This blog is about the unique setting of Carbon Canyon, a rural oasis lying between the suburban sprawl of Orange and San Bernardino counties. Here you'll find information about the canyon's history, beauty, communities and issues that threaten to affect its character and special qualities. Readers are encouraged to submit comments, explore links, and make suggestions to improve the blog. Thanks for checking out the Carbon Canyon Chronicle!
29 December 2013
Carbon Canyon Historical Artifact #41: Carbon Canyon Road at La Vida Mineral Springs, ca. 1920s-30s
Here is another early real photo postcard from probably the late 1920s or perhaps the early 1930s titled "Road to La Vida Mineral Springs Carbon Canyon, Cal. 2." The number refers to the fact that the card was second in a series produced by the owner of La Vida Mineral Springs, probably William Newton Miller.
The view is a simple, but highly effective view evoking a bucolic rural environment. The road does not appear to be paved with asphalt, though probably had some treatment to keep the dust down. A nice composition was created with shade from oak trees just off the roadbed to the left contrasting with sunlight just around the graceful curve ahead. Note, too, the lushness of the hillside at the right.

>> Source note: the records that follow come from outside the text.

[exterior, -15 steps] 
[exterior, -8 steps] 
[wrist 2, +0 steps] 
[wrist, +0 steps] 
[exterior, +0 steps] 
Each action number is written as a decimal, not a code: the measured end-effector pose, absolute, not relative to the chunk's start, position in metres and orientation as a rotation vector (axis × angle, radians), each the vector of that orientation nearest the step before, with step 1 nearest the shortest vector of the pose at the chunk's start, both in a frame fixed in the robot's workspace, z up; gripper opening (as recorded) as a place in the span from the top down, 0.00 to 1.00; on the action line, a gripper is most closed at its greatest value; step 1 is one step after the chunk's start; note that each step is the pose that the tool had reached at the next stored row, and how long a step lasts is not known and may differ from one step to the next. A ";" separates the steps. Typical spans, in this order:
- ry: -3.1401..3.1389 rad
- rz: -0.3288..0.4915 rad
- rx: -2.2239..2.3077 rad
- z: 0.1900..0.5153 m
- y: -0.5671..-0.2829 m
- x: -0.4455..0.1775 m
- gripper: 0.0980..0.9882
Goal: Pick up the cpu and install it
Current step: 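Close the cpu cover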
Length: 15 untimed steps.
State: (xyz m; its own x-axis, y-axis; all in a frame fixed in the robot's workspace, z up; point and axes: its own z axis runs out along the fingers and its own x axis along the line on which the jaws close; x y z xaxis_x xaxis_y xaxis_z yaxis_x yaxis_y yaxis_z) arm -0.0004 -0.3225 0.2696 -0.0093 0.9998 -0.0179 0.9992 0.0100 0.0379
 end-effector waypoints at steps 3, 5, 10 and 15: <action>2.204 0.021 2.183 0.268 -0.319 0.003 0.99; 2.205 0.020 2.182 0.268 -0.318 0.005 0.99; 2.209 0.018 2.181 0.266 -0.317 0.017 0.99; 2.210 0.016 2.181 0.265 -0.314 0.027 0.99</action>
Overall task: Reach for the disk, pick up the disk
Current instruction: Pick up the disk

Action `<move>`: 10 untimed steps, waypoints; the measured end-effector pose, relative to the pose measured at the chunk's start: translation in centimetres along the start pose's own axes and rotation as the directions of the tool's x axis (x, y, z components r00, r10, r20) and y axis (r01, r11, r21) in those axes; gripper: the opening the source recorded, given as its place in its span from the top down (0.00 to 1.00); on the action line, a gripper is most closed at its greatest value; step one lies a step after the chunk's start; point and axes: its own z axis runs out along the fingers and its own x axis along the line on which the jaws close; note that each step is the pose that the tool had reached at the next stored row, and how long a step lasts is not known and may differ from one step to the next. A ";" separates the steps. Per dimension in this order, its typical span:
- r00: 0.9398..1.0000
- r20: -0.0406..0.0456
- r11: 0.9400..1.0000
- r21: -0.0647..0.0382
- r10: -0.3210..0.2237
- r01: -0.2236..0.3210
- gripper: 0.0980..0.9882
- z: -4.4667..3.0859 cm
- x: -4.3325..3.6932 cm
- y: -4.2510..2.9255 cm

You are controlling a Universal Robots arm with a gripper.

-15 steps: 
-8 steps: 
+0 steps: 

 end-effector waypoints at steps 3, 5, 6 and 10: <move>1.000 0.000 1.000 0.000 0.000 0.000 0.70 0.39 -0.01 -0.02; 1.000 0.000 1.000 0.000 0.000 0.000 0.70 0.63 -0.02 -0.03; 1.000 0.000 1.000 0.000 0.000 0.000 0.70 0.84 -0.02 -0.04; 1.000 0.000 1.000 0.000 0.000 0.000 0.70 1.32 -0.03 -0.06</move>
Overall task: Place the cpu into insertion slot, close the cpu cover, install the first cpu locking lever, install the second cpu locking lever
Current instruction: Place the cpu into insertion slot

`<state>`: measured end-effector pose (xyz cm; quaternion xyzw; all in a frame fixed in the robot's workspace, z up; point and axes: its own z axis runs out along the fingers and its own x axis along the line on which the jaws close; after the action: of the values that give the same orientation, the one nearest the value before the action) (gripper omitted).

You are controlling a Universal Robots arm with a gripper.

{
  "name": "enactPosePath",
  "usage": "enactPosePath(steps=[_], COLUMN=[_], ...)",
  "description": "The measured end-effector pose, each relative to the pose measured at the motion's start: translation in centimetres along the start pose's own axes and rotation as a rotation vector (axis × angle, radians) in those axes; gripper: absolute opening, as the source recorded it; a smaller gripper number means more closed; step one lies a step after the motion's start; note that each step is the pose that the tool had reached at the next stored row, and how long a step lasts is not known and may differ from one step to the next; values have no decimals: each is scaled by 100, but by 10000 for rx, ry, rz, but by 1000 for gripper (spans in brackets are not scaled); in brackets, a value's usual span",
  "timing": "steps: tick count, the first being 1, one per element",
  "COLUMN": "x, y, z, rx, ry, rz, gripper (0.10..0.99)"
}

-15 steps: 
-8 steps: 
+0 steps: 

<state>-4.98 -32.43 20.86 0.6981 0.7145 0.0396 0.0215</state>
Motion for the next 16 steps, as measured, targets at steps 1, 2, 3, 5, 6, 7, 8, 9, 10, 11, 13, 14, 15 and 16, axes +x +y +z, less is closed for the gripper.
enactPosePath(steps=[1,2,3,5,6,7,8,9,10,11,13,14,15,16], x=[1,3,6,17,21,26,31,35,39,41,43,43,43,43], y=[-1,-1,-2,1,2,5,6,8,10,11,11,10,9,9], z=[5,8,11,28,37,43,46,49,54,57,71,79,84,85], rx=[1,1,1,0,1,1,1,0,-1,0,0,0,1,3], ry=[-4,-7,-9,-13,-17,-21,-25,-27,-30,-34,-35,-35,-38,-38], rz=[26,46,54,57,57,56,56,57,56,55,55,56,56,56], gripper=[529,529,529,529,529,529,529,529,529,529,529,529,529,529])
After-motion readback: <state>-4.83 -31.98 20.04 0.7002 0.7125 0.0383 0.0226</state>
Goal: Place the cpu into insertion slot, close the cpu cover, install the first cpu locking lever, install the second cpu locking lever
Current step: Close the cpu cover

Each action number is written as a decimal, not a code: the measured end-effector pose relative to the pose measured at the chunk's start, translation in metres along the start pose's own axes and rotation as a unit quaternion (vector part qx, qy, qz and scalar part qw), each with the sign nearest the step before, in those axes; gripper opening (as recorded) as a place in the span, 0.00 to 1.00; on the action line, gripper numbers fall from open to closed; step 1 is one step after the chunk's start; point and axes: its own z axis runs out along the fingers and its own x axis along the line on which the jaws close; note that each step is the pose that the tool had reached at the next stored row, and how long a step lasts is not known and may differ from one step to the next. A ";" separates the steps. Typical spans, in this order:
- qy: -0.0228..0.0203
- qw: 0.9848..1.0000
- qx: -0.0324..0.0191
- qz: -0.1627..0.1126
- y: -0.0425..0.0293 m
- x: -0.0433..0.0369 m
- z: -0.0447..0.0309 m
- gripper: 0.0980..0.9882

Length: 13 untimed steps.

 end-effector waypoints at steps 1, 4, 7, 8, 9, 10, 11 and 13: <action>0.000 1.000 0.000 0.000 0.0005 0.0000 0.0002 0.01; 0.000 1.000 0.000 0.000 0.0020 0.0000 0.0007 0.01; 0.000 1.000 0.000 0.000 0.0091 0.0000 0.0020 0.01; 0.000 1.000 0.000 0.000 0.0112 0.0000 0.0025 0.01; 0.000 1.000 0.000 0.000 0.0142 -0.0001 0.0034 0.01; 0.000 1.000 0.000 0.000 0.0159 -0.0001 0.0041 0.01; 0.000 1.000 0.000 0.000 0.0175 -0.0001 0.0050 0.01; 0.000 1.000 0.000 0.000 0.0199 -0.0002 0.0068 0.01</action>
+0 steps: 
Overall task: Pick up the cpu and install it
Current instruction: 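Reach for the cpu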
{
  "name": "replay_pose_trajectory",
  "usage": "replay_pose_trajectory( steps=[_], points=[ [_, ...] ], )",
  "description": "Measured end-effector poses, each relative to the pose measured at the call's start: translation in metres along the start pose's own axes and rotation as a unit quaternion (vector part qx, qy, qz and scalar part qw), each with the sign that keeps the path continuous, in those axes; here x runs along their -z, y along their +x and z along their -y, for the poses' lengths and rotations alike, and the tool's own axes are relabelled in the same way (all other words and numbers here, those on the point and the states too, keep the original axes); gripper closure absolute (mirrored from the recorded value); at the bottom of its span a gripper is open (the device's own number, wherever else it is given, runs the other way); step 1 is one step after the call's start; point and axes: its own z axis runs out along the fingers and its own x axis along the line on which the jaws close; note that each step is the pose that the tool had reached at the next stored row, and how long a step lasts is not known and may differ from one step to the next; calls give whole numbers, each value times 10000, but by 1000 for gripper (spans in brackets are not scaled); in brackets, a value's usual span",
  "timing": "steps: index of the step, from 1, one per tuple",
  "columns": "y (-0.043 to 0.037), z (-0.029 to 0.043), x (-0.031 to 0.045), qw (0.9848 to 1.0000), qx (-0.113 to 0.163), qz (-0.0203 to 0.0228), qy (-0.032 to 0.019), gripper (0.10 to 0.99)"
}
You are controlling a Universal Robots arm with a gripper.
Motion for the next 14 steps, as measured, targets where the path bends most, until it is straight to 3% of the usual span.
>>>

It certainly looks like the relaxing country drive it must have been seventy-five to eighty-five years ago.
The reverse of the postally unused card has an ink inscription: "Will & I use to drive to this place / many times, some times go / on up through Carbon Canyon enroute / to Pomona California." For folks heading inland from Orange County or southern Los Angeles County, Carbon Canyon Road, when it was fully completed through from Brea to Chino in the late 1920s, was a nice alternate to either Valley Boulevard through the eastern San Gabriel Valley or Brea Canyon Road north from Orange County.
The DOPS stamp box was used from 1925 to 1942, so, as noted above, this card would likely have been made during the years when Miller operated La Vida and had these cards made for souvenirs and marketing and before it was taken over by his children, as noted in the last post.